• **What you will do**
Each entry below needs to be copied exactly, with nothing dropped.

---- Working data

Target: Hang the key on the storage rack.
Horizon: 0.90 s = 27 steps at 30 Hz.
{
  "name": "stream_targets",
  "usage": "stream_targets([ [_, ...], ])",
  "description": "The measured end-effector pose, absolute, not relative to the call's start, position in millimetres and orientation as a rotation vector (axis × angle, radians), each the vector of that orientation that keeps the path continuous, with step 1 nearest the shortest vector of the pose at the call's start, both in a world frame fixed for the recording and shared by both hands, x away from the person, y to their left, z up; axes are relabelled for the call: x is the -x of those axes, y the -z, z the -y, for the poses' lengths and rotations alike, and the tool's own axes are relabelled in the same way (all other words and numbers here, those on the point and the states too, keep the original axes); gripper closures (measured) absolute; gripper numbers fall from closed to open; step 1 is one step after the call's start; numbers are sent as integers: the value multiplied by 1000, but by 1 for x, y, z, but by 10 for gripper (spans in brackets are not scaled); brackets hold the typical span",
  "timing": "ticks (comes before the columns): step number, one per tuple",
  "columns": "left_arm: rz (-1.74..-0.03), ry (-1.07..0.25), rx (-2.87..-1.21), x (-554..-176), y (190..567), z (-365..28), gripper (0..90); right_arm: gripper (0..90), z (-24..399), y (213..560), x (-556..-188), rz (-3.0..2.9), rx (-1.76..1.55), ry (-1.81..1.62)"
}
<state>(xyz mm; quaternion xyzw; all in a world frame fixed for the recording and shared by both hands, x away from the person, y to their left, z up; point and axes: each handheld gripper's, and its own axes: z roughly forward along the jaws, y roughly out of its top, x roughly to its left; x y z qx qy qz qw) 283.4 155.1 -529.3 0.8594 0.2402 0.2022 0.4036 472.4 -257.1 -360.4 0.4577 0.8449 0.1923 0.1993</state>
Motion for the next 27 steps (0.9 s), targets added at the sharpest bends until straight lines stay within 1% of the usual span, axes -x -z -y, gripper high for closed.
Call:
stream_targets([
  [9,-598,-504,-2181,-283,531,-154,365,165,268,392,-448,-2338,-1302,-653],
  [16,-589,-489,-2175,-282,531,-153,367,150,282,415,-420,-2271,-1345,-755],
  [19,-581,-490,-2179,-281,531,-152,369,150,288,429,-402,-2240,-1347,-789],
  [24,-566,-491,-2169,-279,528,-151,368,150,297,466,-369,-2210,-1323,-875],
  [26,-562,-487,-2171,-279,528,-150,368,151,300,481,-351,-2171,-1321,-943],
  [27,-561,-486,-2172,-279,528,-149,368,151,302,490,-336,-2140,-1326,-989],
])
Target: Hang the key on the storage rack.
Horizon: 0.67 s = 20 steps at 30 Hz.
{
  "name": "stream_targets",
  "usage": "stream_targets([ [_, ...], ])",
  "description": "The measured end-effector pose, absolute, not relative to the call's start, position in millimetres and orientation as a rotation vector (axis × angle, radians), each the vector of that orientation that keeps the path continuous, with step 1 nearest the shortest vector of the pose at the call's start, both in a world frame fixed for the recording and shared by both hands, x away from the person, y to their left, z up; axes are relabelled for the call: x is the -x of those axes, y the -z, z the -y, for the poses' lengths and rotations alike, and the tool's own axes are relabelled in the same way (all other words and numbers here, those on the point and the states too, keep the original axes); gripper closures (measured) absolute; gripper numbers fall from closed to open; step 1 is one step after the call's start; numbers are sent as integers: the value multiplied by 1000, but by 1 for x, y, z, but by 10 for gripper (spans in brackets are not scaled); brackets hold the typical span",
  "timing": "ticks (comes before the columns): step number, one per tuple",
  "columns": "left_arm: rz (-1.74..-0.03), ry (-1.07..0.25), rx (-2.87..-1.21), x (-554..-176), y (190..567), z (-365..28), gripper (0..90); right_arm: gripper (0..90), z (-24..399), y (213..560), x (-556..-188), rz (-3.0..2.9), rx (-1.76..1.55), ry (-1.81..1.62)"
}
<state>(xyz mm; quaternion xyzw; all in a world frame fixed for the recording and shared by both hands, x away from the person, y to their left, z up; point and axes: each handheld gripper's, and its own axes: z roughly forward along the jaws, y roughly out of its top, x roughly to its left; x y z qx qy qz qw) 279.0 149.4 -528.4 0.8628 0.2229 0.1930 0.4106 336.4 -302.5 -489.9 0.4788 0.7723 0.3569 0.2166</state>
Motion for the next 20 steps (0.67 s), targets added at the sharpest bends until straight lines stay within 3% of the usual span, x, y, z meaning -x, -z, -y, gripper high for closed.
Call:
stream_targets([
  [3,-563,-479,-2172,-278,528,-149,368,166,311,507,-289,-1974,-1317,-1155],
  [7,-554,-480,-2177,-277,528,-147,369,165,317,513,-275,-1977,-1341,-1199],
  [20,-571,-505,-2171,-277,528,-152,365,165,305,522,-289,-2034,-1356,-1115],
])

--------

• **Completed exercise**
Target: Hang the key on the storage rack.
Horizon: 0.90 s = 27 steps at 30 Hz.
{
  "name": "stream_targets",
  "usage": "stream_targets([ [_, ...], ])",
  "description": "The measured end-effector pose, absolute, not relative to the call's start, position in millimetres and orientation as a rotation vector (axis × angle, radians), each the vector of that orientation that keeps the path continuous, with step 1 nearest the shortest vector of the pose at the call's start, both in a world frame fixed for the recording and shared by both hands, x away from the person, y to their left, z up; axes are relabelled for the call: x is the -x of those axes, y the -z, z the -y, for the poses' lengths and rotations alike, and the tool's own axes are relabelled in the same way (all other words and numbers here, those on the point and the states too, keep the original axes); gripper closures (measured) absolute; gripper numbers fall from closed to open; step 1 is one step after the call's start; numbers are sent as integers: the value multiplied by 1000, but by 1 for x, y, z, but by 10 for gripper (spans in brackets are not scaled); brackets hold the typical span",
  "timing": "ticks (comes before the columns): step number, one per tuple",
  "columns": "left_arm: rz (-1.74..-0.03), ry (-1.07..0.25), rx (-2.87..-1.21), x (-554..-176), y (190..567), z (-365..28), gripper (0..90); right_arm: gripper (0..90), z (-24..399), y (213..560), x (-556..-188), rz (-3.0..2.9), rx (-1.76..1.55), ry (-1.81..1.62)"
}
<state>(xyz mm; quaternion xyzw; all in a world frame fixed for the recording and shared by both hands, x away from the person, y to their left, z up; point and axes: each handheld gripper's, and its own axes: z roughly forward along the jaws, y roughly out of its top, x roughly to its left; x y z qx qy qz qw) 283.4 155.1 -529.3 0.8594 0.2402 0.2022 0.4036 472.4 -257.1 -360.4 0.4577 0.8449 0.1923 0.1993</state>
Motion for the next 27 steps (0.9 s), targets added at the sharpest bends until straight lines stay within 1% of the usual span, axes -x -z -y, gripper high for closed.
Call:
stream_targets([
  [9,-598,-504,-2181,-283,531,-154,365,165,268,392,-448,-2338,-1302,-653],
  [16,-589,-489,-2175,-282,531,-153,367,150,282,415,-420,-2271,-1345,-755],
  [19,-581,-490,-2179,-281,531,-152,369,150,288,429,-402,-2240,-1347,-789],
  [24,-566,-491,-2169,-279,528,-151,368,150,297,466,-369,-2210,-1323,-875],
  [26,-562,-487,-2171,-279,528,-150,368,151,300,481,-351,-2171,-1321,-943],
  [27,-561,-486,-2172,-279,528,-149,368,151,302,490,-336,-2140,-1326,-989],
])
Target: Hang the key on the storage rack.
Horizon: 0.67 s = 20 steps at 30 Hz.
{
  "name": "stream_targets",
  "usage": "stream_targets([ [_, ...], ])",
  "description": "The measured end-effector pose, absolute, not relative to the call's start, position in millimetres and orientation as a rotation vector (axis × angle, radians), each the vector of that orientation that keeps the path continuous, with step 1 nearest the shortest vector of the pose at the call's start, both in a world frame fixed for the recording and shared by both hands, x away from the person, y to their left, z up; axes are relabelled for the call: x is the -x of those axes, y the -z, z the -y, for the poses' lengths and rotations alike, and the tool's own axes are relabelled in the same way (all other words and numbers here, those on the point and the states too, keep the original axes); gripper closures (measured) absolute; gripper numbers fall from closed to open; step 1 is one step after the call's start; numbers are sent as integers: the value multiplied by 1000, but by 1 for x, y, z, but by 10 for gripper (spans in brackets are not scaled); brackets hold the typical span",
  "timing": "ticks (comes before the columns): step number, one per tuple",
  "columns": "left_arm: rz (-1.74..-0.03), ry (-1.07..0.25), rx (-2.87..-1.21), x (-554..-176), y (190..567), z (-365..28), gripper (0..90); right_arm: gripper (0..90), z (-24..399), y (213..560), x (-556..-188), rz (-3.0..2.9), rx (-1.76..1.55), ry (-1.81..1.62)"
}
<state>(xyz mm; quaternion xyzw; all in a world frame fixed for the recording and shared by both hands, x away from the person, y to their left, z up; point and axes: each handheld gripper's, and its own axes: z roughly forward along the jaws, y roughly out of its top, x roughly to its left; x y z qx qy qz qw) 279.0 149.4 -528.4 0.8628 0.2229 0.1930 0.4106 336.4 -302.5 -489.9 0.4788 0.7723 0.3569 0.2166</state>
Motion for the next 20 steps (0.67 s), targets added at the sharpest bends until straight lines stay within 3% of the usual span, x, y, z meaning -x, -z, -y, gripper high for closed.
Call:
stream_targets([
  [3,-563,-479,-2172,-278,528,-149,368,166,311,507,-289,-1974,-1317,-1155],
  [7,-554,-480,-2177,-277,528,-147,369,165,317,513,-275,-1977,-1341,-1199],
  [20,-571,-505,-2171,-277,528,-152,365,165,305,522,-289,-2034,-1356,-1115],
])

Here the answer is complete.